The training, formatted as an interactive workshop, is designed to give new, wing-level Diversity and Inclusion team members the tools they need to execute their duties. It includes sessions on diversity awareness, cross-cultural communication, unconscious bias awareness and program responsibilities. 

Floyd said the first day of the training is called awareness day.

“It’s designed to force them to take a good look at themselves to try and understand the role they play in the communication, interaction, the involvement in the area of Diversity and Inclusion back at their wings,” said Floyd. “So if they don’t understand their culpability, then it’s going to be hard for them to convey to the masses what their issues may be as well.”

The second day of the workshop focuses on program implementation at the students’ home installations. It provides the students with lesson plans, training material and experience working through diversity and inclusion scenarios.  

Staff Sgt. Aurelia Hill, one of the students, is the non-commissioned officer in charge of career development with the 926nd Force Support Squadron at Nellis Air Force Base, Nevada. She learned about ways to get involved with the D&I program when Floyd spoke at her base. Her supervisor encouraged her to get involved. When her installation’s vice commander asked for people who were interested in the D&I council on her base, she signed up and joined the outreach team. 

“I uncovered, it’s not that I have bias, but there are certainly different aspects that I need more work in,” said Hill, “and I think that being part of the D&I council is going to open my eyes a little bit better.”

Hill looks forward to bringing the information and awareness gained at the training back to Nellis AFB to help develop a diverse force that welcomes and values the contributions of every Airman. 

Citing the findings of a recent independent report on racial disparity in the Air Force, Floyd outlines some areas that illustrate the need for a proactive D&I program. He has a clear idea of what success for the program would look like across the force. 

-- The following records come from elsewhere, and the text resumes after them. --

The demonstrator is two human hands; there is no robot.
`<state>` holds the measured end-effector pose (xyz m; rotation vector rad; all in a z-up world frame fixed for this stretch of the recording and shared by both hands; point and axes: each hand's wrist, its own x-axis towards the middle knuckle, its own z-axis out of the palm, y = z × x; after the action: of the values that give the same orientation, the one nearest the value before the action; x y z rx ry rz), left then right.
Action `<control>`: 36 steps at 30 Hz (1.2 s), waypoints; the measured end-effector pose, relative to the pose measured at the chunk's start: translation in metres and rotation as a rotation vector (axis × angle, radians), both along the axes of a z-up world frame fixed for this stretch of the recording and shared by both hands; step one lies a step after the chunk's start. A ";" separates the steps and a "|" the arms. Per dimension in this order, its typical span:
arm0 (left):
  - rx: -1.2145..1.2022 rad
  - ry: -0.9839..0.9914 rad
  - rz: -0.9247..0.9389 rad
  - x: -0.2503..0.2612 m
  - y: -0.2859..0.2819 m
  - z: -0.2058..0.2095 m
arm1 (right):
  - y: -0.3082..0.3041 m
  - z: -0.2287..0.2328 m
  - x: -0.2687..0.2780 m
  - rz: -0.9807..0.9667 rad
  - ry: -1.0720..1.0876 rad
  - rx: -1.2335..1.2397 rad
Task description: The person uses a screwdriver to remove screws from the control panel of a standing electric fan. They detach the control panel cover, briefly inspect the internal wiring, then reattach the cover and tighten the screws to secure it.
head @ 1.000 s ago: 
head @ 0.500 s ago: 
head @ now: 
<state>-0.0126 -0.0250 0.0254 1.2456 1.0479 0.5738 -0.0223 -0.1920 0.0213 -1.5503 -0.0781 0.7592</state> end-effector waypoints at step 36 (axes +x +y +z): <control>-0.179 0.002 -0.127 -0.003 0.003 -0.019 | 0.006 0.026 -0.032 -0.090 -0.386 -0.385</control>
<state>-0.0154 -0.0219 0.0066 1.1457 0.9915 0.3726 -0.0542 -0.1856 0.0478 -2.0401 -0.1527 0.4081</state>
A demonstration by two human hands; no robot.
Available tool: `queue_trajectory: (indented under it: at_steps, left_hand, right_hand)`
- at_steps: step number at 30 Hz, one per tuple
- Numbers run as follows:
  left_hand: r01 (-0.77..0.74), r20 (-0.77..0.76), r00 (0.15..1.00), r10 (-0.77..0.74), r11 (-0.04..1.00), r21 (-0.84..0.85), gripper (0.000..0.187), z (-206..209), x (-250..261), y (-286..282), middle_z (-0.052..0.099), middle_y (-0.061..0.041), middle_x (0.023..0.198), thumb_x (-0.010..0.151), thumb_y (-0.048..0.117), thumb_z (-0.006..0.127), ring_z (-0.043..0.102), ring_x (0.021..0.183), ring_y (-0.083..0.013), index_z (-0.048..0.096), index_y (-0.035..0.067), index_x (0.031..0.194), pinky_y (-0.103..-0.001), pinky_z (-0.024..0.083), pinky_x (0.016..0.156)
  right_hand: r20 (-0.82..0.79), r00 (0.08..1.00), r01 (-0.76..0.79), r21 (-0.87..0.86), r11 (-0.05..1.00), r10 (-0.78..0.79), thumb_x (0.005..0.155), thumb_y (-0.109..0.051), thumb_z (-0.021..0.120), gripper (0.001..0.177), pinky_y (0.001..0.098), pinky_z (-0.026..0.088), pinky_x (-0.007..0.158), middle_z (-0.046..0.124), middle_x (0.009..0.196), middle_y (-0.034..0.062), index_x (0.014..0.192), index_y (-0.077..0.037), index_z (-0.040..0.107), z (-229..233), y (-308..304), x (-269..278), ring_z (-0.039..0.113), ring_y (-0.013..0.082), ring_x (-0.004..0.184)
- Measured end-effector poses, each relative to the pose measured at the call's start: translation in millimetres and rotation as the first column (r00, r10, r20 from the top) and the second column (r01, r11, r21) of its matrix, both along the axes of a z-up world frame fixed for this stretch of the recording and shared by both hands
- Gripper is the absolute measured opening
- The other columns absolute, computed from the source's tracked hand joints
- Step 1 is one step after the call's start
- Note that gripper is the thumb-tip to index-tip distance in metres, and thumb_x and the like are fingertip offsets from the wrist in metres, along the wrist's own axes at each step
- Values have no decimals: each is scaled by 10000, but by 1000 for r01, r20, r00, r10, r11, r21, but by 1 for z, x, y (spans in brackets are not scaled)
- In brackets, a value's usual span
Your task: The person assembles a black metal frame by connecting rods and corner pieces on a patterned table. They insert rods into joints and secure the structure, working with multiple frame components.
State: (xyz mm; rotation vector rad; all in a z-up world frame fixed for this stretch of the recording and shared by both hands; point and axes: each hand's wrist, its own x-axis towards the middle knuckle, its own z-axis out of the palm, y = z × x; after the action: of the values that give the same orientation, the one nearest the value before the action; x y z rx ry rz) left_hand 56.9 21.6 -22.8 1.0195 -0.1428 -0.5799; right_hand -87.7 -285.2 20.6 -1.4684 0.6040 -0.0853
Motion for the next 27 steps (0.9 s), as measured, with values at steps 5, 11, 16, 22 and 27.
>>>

“We’re going to know when we become successful when diversity and inclusion become ingrained into the fiber of everything we do,” said Floyd. “Every aspect of every decision, everything that we do as far as mission accomplishment, is going to have an element of diversity and inclusion in it, and we’re not gonna have to think about it, it’s gonna become second nature, it’s going to become a way of life. That’s when we’re going to know how successful we’ve been.”